Hours, Fees, and Facilities Pelham Bay Park is open daily from dawn to 1 am, unless signs are posted otherwise. Orchard Beach is open from Memorial Day to Labor Day from 7 am – 8 pm (beach closes at 7 pm), and off-season from 7 am – 6 pm.  During the summer, there is a fee for parking:  $6 on weekdays and $8 on weekends for cars; $8 on weekdays and $10 on weekends for buses.

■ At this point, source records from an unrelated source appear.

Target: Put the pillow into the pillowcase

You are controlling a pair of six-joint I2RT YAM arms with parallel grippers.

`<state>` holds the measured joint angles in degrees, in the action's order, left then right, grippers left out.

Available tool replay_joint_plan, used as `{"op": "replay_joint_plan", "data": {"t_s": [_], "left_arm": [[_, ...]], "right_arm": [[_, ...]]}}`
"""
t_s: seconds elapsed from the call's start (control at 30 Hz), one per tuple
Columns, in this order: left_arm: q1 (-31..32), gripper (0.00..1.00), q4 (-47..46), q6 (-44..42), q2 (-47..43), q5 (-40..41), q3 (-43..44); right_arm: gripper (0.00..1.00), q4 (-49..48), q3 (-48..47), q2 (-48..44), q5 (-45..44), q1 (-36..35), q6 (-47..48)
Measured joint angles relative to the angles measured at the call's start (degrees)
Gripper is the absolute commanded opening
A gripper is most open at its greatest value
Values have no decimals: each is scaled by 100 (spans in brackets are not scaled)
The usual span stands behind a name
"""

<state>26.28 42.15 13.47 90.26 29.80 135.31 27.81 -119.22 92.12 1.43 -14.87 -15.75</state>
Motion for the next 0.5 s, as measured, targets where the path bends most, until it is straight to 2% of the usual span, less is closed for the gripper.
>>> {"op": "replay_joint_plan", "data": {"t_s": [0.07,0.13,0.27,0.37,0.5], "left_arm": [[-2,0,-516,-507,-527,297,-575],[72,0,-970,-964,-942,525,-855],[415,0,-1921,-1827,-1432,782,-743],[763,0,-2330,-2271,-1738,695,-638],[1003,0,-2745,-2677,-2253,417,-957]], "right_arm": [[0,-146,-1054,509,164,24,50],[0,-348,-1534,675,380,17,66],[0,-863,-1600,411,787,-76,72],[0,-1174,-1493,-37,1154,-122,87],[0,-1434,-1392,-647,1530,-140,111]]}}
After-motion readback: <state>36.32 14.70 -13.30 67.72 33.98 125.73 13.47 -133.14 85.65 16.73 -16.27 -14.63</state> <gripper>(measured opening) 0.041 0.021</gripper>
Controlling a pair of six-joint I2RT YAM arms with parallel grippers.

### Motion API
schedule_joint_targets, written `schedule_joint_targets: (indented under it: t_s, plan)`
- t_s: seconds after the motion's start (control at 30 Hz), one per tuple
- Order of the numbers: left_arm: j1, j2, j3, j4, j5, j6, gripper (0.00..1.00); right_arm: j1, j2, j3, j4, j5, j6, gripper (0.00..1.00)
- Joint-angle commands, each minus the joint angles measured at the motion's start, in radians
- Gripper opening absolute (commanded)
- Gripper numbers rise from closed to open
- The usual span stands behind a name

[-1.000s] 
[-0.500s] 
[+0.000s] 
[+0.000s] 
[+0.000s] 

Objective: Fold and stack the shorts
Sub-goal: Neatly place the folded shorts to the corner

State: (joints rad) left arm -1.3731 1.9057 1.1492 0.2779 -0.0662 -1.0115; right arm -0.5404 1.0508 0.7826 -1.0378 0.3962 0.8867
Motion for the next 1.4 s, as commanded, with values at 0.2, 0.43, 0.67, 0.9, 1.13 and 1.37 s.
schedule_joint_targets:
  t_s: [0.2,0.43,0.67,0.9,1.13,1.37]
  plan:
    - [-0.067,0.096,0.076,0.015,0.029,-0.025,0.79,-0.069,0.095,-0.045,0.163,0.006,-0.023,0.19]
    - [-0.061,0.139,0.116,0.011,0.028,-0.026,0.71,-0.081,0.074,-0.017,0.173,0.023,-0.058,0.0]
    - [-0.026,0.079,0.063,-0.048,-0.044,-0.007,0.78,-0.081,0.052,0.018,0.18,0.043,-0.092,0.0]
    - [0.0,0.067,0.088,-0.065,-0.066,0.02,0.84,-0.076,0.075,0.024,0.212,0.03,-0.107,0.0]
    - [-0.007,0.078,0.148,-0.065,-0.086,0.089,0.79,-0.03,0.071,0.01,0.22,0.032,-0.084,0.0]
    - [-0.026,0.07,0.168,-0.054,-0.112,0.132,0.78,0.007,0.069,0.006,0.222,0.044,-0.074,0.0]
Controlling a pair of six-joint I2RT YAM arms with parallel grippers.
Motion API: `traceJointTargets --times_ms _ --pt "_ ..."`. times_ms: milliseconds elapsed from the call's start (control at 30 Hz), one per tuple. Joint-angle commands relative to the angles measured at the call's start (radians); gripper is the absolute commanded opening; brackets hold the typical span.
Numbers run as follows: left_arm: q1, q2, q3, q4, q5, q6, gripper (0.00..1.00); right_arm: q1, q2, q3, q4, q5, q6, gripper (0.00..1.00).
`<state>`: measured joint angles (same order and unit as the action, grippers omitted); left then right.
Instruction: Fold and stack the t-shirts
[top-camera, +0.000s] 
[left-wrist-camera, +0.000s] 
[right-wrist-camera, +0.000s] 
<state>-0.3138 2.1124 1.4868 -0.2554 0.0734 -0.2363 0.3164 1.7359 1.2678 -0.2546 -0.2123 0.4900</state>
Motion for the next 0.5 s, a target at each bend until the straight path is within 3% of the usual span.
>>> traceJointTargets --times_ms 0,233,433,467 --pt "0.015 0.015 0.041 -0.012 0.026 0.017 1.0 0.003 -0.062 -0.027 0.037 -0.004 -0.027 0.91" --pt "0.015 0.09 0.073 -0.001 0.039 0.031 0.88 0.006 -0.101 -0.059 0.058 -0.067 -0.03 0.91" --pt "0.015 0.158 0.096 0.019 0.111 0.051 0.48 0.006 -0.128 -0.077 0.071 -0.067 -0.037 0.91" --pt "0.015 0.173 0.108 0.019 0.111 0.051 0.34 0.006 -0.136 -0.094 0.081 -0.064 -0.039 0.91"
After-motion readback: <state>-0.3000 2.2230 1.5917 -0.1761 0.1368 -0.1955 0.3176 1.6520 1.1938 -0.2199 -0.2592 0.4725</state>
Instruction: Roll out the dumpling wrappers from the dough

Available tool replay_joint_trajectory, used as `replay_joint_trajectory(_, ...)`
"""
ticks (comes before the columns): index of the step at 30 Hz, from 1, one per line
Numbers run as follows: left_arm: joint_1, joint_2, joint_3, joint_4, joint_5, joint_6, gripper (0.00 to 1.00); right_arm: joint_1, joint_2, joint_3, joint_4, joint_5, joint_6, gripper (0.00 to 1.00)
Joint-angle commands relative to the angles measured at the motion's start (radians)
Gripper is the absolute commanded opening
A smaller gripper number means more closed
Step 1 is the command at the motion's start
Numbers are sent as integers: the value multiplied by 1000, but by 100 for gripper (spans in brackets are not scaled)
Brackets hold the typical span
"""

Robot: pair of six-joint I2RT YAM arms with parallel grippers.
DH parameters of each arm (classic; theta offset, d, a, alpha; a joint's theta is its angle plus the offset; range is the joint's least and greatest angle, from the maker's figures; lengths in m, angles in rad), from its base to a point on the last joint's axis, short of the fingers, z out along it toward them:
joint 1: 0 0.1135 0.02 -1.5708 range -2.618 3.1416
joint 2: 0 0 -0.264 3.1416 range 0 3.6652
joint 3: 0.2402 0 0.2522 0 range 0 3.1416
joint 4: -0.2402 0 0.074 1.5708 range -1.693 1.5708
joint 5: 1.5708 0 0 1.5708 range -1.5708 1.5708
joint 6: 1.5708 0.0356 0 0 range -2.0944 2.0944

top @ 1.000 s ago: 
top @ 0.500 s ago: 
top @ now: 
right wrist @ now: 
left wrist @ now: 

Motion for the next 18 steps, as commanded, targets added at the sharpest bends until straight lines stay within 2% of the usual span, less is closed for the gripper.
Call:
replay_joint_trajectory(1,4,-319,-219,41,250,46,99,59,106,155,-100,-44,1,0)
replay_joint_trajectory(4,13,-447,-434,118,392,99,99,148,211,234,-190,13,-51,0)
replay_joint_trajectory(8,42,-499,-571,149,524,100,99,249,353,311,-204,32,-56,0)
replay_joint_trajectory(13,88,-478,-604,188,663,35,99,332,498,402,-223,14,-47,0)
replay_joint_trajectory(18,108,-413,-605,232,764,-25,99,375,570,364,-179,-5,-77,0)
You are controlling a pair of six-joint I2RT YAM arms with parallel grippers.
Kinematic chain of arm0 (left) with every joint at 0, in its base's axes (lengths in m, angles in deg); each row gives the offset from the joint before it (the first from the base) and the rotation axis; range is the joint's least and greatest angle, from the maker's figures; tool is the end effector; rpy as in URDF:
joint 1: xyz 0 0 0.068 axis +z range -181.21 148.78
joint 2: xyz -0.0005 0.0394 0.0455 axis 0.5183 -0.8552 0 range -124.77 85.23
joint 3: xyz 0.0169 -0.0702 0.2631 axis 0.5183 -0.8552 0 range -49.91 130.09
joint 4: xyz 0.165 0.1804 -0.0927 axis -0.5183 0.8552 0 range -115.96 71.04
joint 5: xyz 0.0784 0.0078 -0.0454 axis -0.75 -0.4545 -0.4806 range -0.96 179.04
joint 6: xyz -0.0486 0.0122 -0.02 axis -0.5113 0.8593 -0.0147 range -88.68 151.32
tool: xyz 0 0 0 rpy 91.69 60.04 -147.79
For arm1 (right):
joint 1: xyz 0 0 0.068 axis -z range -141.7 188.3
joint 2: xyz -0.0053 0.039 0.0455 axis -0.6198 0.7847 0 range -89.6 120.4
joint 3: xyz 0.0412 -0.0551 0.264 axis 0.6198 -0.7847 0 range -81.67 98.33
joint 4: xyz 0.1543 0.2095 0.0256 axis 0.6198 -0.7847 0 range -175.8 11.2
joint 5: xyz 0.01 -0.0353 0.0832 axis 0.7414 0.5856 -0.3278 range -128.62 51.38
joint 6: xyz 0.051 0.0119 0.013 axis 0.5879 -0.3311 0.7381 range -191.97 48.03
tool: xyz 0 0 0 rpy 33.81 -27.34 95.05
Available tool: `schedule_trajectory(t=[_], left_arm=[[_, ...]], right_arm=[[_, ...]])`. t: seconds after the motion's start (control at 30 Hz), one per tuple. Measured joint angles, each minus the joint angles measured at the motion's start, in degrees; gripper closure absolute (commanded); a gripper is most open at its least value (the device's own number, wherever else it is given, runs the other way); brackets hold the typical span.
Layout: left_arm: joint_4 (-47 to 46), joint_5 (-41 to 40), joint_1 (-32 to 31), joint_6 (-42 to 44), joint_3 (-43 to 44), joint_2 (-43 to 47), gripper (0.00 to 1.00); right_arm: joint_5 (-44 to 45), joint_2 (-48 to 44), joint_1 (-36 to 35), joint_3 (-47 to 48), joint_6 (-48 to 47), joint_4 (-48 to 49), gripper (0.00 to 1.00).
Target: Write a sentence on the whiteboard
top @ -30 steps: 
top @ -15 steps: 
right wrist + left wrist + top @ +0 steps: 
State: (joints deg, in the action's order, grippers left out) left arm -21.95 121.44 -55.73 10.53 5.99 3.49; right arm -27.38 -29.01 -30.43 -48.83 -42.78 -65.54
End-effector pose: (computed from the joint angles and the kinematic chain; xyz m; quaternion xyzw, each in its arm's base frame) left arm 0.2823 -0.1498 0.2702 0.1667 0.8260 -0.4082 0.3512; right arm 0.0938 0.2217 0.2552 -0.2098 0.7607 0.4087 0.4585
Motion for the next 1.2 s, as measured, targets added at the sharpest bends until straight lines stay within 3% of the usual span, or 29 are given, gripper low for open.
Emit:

Restrooms, water, pay phones, and a seasonal snack bar are available at the bath house complex on Orchard Beach. Dogs on leashes only; be prepared to clean up after your pet.  Pursuant to Parks rules and regulations, dogs are never allowed on beaches; however, as a courtesy leashed dogs are allowed on the sand from October 1 to May 1.

 

Getting There:

 

Pelham Bay Park is the last stop on the Lexington Avenue IRT 6 train. The station is a very long walk from the main part of the park. In the summer, the Bx5 and Bx12 buses run from the subway station to Orchard Beach. The rest of the year, you’ll have to take the Bx29 bus that goes to City Island, get off at the traffic circle on City Island Road, and walk north along the park road about a mile to Orchard Beach.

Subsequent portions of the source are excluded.